Дойдя до самой последней двери, Волков снял с нее замок и впустил вперед себя Наума, распахнув ее со словами: «Вуаля!» В небольшой комнатушке несколько широкоспинных парней с невозмутимыми мордами, как и та, что у двери, жующими зубочистки, наблюдали за тем, как огромный доберман запрыгивает на негра, привязанного к балке на потолке и отрывает от его тела куски плоти. Заклеенный скотчем рот негра мычал от боли, что еще больше раззадоривало собаку.
- Ко мне, Сталин! – подозвал пса Волков и, потрепав его между обрезанных ушей, повернулся к Науму, - вот этот вот, - он кивнул в сторону негра, - хотел меня обмануть. Всего на три тысячи долларов. Твоя подружка, если это сделала она, украла у меня полмиллиона. Найди, кто их украл, если не хочешь, чтобы Сталин ее съел. Найди. Так будет лучше для нее, - Волков шлепнул собаку по спине, и та снова набросилась на негра, пытаясь откусить болтающийся из порванных штанов черный член.
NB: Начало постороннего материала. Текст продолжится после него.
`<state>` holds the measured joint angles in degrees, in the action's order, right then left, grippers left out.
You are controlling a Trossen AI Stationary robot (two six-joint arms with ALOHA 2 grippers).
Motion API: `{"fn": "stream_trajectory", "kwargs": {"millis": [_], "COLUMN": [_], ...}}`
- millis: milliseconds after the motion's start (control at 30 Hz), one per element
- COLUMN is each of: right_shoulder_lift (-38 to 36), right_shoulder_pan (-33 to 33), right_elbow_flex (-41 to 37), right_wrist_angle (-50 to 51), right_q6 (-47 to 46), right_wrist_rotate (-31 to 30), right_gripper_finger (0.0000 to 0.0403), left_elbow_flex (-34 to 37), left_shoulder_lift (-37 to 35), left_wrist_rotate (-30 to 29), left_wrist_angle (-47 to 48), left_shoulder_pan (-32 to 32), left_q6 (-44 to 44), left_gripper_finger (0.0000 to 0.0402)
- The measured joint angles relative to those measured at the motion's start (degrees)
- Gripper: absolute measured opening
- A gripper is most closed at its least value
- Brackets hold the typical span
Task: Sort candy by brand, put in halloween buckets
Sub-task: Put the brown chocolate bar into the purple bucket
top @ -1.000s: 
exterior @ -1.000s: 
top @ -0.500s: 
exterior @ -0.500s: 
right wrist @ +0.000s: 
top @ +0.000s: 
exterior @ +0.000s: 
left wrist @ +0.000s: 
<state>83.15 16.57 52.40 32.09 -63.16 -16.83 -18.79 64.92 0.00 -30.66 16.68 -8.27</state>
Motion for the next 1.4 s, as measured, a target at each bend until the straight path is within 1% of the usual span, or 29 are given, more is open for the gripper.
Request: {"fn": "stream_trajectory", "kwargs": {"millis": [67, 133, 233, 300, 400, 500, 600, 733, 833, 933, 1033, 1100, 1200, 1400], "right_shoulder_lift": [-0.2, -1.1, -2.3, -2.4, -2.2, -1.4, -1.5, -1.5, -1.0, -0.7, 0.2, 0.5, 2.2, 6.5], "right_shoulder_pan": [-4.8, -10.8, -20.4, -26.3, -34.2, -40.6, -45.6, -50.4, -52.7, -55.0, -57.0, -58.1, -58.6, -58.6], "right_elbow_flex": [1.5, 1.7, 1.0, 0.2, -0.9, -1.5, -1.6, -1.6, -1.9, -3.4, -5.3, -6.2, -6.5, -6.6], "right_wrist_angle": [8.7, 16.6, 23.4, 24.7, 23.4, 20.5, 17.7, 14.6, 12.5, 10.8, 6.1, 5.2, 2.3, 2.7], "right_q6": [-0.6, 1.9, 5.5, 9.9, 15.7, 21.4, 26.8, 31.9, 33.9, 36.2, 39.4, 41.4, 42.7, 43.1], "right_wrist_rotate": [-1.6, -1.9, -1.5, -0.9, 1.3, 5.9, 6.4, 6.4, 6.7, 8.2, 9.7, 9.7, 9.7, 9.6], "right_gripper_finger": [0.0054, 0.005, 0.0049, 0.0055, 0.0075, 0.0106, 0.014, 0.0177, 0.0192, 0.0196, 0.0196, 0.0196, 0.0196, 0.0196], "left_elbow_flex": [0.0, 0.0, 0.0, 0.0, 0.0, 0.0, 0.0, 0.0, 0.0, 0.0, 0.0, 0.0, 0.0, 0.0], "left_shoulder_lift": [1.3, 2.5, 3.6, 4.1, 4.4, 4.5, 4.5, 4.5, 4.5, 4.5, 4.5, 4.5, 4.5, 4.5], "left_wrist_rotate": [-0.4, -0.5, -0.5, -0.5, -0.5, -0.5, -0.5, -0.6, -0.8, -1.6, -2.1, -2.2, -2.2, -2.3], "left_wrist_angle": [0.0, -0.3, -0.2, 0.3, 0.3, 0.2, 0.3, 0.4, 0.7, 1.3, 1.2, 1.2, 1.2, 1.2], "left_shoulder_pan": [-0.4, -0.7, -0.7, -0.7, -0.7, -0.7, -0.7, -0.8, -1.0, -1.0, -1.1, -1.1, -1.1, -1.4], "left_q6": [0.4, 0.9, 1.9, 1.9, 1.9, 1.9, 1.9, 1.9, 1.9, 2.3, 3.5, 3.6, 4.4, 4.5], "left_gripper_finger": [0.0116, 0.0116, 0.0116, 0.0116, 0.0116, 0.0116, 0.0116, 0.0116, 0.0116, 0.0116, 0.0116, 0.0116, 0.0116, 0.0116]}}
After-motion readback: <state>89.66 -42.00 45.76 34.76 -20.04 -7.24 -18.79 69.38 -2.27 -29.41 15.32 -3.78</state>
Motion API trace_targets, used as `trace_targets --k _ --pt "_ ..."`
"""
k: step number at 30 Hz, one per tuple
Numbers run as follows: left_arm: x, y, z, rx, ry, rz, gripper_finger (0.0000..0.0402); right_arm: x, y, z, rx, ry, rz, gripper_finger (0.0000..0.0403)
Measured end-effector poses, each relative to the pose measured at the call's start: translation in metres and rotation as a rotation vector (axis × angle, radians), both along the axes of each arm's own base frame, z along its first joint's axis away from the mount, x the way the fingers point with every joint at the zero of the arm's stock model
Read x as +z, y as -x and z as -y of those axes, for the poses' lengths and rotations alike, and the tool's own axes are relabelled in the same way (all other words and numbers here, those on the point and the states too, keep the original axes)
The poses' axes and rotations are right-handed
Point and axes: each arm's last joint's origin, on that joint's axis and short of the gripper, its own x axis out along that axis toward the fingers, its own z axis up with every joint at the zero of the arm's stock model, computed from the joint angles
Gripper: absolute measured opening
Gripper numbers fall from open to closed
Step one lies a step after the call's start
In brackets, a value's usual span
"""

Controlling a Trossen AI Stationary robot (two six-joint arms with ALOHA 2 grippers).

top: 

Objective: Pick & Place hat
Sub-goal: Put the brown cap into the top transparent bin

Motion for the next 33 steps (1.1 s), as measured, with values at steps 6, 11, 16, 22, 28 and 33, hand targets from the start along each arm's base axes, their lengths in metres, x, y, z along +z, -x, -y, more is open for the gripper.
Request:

Волков улыбнулся и достал телефон:
- Я позвоню Горану и ты с ним встретишься. Через пару часов тебе будет удобно?
Район Северного вокзала, Париж
1 глава. Встреча под дождем без зонта-6
Париж. Квартал Менильмонтан. Кладбище Пер Лашез. Осень 2007 года.
Наум ехал неспеша, разглядывая из-под стекол БМВ обитателей квартала Менильмонтан, многочисленных азиатов и негров, толкающихся на узких улочках с поэтическими названиями среди дешевых магазинчиков и кафешек с армянскими и греческими названиями. Свернув по круговой на площади Гамбето, он уперся в главную достопримечательность самого криминального двадцатого округа Парижа, кладбище Пер Лашез. На входе в La cite des morts («Город мертвых» - франц.) торчала труба действующего крематория с прислонившимся к ней колумбарием для парижан, пожелавших стать пеплом и комфортно разместиться в каменной нише, прикрытой табличкой-дверью с годами жизни и смерти. Отодвинув рукав кожаной куртки, Наум посмотрел на часы и решил немного прогуляться.
Для начала, вспомнив свою молодость, он сходил к могиле Джима Морисона из «Дверей», спрятавшуюся от посторонних глаз за бетонными плитами, которые подпирали с десяток грязных, патлатых неформалов с неизменными гитарами, дешевым вином и торчащими изо рта сигаретами. Проходя мимо них, Наум почувствовал себя в московском подземном переходе с запахом мочи и депрессии из девяностых, от которых хотелось сбежать подальше. «Сбежать» удалось до могилы Оскара Уайлда, с парящим каменным сфинксом, мужское достоинство которого откололи местные геи, а одинокие женщины в поисках вечной любви в три слоя покрыли его бока разноцветной губной помадой.
Немного побродив, Наум дошел до могилы местных Ромео и Джульетты – Пьера Абеляра и его ученицы Элоизы, любовь которых закончилась уходом в монастырь обоих – ее в женский, а его в мужской, откуда они писали друг другу письма и очень жалели, что даже не потрахались.
- Когда ты стал таким циником, Наум? – вслух произнес сам себе Наум, разглядывая строения из фантазий Фрейда.
Размышляя о превратностях судьбы, Наум прошел мимо надгробия Шопена, похороненного здесь по запчастям – сердце в Варшаве, а туловище в Париже, под «Сонату для фортепиано номер два», третья часть которой известна, как «Похоронный марш», закопали большую часть местных неживых обитателей.
Оставив надгробие Шопена позади, Наум дошел до скромной плиты королевы парижского шансона Эдит Пиаф, которую этот веселый город доконал алкоголем и наркотой вместе с антидепрессантами.